ベルネの西には異様に静まり返った霊脈と、何やら不穏な気配。
1年程前には気になるほどざわついていた霊脈が、その後半年ほどで不気味なほど凪いだ。
うっかり触れれば何か化け物を呼び起こしそうで、冗談でも触れてみる気になれない。
かと言って、東となると胡散臭い事この上もない聖教国。
プレッシャー的な意味では西より遥かにマシなのだが、印象で言えば西のほうが生活するのにストレスはないだろうな、と思う。
聖教国で生活できるような信仰の篤い信徒達と、無駄に野望だけがデカい腹黒い聖教会の幹部やら暗部やらの連中。
そんな楽しいお友達に囲まれての生活なんぞ、正気が何日保つか知れたものではない。
南は……そちらも山があるので、乗り越えようとしない限りは東西どちらかに行くしか無く、余程の事がなければ、山越えなんてしたくはない。

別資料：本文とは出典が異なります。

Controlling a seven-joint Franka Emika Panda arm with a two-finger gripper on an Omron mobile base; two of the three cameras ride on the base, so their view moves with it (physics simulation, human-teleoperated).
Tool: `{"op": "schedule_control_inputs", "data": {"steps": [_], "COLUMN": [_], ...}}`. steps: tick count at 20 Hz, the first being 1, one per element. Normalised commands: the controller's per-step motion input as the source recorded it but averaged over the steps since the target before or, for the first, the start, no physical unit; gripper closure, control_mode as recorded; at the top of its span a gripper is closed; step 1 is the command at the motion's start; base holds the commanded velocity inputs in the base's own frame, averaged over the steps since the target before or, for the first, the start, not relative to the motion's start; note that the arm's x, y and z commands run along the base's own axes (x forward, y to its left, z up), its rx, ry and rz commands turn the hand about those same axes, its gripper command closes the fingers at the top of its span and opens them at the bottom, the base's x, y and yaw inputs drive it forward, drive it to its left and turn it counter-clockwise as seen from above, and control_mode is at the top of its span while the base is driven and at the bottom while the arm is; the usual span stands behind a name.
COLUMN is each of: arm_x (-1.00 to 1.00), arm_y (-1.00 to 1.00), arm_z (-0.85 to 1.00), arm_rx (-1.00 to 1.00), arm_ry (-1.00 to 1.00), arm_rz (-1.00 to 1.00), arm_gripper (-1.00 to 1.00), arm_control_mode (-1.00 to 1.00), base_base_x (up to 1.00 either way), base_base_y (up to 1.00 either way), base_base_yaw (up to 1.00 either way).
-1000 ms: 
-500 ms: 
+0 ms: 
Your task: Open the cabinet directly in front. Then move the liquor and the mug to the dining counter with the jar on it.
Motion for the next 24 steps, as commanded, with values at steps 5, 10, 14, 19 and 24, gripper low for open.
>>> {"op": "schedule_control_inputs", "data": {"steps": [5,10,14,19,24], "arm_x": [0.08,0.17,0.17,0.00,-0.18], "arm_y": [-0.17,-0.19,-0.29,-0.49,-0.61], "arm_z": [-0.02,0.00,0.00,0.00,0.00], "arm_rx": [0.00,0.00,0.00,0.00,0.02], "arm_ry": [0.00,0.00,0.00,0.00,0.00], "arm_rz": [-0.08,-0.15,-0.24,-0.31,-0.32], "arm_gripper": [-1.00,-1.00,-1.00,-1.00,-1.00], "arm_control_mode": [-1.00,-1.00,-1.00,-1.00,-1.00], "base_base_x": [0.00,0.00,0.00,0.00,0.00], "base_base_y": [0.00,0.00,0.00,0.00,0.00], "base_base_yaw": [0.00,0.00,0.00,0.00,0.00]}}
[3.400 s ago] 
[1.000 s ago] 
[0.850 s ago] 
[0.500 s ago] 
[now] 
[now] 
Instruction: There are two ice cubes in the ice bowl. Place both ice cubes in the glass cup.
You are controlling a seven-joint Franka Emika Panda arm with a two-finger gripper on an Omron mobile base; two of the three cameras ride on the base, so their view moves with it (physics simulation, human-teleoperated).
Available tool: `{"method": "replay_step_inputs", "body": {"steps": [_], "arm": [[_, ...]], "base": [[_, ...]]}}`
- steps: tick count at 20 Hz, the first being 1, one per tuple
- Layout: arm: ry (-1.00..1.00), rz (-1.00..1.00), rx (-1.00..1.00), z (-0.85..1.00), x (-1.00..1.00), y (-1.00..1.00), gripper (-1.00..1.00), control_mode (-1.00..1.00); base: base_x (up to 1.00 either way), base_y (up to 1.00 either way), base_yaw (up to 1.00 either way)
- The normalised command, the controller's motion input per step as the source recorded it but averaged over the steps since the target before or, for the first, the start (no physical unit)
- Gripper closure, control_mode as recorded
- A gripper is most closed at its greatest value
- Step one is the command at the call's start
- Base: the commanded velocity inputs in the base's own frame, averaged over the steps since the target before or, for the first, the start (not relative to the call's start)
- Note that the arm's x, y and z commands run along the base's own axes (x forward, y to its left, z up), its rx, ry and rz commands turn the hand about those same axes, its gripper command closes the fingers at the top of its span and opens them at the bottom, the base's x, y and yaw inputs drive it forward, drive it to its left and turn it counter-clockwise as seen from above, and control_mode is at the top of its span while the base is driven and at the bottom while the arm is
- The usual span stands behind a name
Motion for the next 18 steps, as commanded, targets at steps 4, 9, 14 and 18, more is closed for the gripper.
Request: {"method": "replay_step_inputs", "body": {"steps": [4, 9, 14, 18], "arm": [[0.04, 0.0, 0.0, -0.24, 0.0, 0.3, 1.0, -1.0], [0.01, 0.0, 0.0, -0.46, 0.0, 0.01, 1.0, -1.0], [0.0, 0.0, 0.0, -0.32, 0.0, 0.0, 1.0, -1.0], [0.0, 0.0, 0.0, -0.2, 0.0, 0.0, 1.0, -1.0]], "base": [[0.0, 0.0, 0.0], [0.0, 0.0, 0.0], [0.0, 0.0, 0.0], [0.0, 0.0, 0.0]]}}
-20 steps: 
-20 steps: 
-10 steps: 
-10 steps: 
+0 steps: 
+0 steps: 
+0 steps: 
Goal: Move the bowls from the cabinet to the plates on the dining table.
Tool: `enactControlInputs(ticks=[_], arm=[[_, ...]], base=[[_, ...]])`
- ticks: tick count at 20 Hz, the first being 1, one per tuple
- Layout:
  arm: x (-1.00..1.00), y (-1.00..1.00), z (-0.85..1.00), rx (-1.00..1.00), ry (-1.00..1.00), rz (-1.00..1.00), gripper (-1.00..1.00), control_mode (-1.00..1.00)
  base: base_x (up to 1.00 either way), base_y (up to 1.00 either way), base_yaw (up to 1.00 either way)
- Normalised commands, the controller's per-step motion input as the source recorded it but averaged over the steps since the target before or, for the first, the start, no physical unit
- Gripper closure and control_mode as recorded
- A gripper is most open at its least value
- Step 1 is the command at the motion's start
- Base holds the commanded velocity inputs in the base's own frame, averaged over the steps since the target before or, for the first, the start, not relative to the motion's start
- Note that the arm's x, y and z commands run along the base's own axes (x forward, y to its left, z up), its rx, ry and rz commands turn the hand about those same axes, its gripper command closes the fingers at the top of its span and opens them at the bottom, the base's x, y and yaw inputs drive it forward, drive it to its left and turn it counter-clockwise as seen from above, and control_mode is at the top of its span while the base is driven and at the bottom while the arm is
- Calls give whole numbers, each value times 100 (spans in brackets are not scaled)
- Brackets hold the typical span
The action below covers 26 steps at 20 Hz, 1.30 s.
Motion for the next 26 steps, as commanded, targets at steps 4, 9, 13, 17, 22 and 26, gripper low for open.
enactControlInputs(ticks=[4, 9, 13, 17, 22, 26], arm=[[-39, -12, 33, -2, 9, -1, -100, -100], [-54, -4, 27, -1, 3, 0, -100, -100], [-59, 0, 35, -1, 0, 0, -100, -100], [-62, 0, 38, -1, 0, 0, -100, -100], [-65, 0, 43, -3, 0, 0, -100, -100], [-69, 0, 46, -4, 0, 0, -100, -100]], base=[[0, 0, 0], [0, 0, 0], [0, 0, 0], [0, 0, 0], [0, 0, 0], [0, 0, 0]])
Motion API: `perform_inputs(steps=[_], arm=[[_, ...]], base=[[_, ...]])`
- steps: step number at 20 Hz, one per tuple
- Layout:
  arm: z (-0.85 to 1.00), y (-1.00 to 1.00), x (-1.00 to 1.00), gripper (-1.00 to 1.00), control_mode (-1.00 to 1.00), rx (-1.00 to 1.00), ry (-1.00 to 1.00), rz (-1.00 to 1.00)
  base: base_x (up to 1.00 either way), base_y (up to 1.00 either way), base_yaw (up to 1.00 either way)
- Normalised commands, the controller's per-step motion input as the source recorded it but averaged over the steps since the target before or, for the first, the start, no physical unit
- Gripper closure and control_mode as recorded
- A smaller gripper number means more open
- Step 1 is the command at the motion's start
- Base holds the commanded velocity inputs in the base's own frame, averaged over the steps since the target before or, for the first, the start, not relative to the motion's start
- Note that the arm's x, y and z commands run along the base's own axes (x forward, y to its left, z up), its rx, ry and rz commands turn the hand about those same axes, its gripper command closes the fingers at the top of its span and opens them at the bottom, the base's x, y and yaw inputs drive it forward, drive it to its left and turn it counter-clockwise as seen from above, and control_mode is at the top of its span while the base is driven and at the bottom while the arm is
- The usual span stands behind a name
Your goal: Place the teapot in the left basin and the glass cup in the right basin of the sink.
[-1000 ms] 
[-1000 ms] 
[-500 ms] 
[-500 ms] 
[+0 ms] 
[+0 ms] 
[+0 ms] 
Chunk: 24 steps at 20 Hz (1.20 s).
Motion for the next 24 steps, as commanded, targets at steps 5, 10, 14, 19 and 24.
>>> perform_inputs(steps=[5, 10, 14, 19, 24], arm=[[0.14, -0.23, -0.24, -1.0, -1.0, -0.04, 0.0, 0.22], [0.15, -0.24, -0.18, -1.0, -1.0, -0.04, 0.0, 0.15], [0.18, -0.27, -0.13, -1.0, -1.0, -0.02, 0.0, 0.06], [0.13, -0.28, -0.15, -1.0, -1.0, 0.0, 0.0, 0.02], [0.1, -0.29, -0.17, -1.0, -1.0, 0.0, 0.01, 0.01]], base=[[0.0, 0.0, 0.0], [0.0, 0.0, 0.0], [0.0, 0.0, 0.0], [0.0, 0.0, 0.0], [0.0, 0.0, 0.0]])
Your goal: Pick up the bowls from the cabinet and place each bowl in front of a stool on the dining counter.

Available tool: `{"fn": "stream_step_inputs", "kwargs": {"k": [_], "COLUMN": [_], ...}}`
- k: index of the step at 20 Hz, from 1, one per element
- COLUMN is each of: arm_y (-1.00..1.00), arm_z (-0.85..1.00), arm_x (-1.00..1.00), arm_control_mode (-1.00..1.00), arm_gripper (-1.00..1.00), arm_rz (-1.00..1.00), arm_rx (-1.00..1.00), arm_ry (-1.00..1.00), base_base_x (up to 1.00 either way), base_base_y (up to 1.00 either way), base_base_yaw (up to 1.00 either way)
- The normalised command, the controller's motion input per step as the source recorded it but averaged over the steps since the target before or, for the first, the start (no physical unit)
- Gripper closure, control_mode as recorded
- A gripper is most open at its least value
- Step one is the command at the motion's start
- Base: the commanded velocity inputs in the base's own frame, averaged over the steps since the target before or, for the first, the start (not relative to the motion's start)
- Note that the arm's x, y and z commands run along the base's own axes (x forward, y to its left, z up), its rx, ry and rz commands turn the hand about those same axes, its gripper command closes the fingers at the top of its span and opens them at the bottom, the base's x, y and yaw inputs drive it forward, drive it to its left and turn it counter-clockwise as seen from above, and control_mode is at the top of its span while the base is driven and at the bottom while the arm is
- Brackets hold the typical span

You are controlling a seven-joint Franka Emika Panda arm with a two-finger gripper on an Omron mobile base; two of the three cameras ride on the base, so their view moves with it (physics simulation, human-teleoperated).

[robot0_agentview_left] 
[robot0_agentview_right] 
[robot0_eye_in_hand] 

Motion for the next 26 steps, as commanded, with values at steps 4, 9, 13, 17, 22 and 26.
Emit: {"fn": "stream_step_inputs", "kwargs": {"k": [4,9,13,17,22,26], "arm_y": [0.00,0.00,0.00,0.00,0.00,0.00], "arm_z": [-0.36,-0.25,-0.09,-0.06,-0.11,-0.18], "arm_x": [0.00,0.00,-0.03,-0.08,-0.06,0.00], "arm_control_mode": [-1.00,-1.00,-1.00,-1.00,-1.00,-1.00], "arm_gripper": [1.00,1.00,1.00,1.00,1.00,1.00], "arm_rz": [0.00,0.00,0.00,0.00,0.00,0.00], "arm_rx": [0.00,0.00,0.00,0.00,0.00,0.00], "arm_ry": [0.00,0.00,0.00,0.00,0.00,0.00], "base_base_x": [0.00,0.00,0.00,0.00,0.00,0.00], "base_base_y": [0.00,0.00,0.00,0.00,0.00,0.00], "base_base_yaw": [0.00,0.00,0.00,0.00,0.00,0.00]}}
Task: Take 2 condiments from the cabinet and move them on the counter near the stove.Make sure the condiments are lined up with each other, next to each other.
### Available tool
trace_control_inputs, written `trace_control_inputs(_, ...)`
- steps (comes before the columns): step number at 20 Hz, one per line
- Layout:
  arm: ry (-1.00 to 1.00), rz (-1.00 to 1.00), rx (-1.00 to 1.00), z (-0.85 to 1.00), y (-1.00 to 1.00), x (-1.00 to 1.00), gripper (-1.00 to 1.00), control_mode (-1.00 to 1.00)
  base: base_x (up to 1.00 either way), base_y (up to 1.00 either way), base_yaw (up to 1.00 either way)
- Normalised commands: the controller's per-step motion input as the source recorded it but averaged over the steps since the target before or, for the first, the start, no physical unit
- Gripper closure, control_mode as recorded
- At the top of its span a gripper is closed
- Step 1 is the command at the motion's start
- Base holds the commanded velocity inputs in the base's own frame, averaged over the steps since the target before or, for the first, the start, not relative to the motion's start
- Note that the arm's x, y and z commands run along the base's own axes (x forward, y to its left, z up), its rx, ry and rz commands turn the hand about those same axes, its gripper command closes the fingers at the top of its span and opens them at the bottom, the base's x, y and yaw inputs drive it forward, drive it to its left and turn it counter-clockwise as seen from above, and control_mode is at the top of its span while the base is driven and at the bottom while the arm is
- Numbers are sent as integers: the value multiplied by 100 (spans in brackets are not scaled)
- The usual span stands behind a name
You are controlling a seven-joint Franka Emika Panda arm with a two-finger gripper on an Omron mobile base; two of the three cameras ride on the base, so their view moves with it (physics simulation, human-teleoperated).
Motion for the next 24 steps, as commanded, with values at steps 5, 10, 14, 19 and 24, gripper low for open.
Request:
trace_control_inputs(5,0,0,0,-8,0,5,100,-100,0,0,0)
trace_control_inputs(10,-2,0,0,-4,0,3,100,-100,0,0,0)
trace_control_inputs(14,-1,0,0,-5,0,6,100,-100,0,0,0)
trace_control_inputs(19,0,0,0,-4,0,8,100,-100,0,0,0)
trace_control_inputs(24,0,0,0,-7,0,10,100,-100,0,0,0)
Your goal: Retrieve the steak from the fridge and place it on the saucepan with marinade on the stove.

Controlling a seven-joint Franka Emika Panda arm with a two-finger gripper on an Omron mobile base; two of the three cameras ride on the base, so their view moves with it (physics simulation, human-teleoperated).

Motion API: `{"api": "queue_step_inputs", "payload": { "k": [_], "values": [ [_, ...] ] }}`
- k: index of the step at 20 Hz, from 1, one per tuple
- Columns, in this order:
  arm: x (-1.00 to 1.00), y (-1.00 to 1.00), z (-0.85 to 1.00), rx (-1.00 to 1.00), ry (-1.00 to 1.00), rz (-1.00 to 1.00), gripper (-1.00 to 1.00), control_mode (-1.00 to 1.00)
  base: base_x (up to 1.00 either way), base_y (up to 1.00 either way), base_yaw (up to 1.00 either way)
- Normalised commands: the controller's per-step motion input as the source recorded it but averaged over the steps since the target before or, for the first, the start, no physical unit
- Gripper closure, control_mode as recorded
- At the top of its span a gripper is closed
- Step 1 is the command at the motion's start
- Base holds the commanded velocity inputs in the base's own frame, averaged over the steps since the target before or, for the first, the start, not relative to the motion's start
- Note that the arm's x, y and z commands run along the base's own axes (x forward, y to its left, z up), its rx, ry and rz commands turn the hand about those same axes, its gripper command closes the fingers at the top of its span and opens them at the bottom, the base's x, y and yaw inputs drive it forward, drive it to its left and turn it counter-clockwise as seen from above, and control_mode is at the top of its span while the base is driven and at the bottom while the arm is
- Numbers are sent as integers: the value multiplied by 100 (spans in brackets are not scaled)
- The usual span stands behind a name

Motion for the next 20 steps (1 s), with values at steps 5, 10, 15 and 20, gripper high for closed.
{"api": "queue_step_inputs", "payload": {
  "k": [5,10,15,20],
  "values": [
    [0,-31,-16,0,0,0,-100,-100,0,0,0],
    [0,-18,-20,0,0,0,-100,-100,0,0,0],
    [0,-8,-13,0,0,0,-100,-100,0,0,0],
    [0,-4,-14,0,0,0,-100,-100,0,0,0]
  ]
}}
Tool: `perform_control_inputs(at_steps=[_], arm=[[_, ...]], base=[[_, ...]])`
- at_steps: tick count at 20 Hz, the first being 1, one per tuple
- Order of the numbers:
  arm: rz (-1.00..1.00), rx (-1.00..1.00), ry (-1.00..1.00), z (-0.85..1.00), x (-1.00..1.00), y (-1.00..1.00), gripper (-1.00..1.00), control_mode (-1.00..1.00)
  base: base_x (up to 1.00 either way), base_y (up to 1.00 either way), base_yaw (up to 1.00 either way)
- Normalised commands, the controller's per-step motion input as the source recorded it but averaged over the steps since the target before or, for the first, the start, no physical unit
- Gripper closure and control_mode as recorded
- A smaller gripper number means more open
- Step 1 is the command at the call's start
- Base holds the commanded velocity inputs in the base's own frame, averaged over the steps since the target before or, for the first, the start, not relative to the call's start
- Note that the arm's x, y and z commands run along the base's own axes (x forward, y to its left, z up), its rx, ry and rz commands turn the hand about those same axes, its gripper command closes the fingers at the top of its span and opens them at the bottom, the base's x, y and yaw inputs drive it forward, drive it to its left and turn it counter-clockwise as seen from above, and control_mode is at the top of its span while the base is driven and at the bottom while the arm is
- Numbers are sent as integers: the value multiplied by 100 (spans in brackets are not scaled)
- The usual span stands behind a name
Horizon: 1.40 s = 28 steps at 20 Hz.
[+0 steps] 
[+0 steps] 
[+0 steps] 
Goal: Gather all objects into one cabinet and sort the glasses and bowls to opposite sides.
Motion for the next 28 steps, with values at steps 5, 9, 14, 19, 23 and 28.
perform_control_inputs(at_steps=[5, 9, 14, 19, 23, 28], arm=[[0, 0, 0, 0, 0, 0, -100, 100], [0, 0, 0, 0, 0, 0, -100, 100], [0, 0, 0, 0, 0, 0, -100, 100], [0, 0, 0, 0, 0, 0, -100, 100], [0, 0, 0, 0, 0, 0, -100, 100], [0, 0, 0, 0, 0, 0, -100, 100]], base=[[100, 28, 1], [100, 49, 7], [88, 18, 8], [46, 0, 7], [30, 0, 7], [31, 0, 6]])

仮に苦労して山を超え、無事に南に行ったとして、そこは「マスター」の故郷に近くなる。
私自身はマスターとやらに会ったこともないのだが、「先代」には相当慕われていた。
そんなマスター作の人形が、最低あと6体有る、という現実と併せて考えると、あんまり南にも行きたくない。
「先代」は「私」がマスターに敬意を払わない事について、そもそも他人だからと言う理由で特に問題視もしなかったが、他の人形がそうであるとは限らないだろう。
しかも、「先代」に対するマスターの評価は「最高の失敗作」という、どう捉えても褒め言葉とは思えない代物だ。
こんな、魔獣どころか自分自身をも焼き尽くす攻撃魔法も使える上に、そこらの冒険者くらいなら相手にもならない程度の近接格闘も行えるような身体能力を有して、それで失敗作と言うのなら。
成功した人形というのは、どういうモノなのか。
考えたくないし見たくも近寄りたくもないので、関連資料には必要最低限以上には目を通していない。
そんなのが存在するかも知れない以上、マスターの故郷付近など、危険地帯でしか無い。
という訳で、北に向かっているのは消去法の結果なのだ。
まあ、いずれ、どの地方にもこっそりと行ってみたいとは思うものの、急ぐような理由も急ぐ程の事情もない。
そうであるなら、面倒事とは取り敢えず遠ざかって居たかったのだ。
折角のひとり旅、のんびり気ままに進みたいと思うのは人情だろう。
見上げた空で、太陽はまだ天頂に届いても居なかった。
厄介事が、面倒事を毛嫌いしている様です。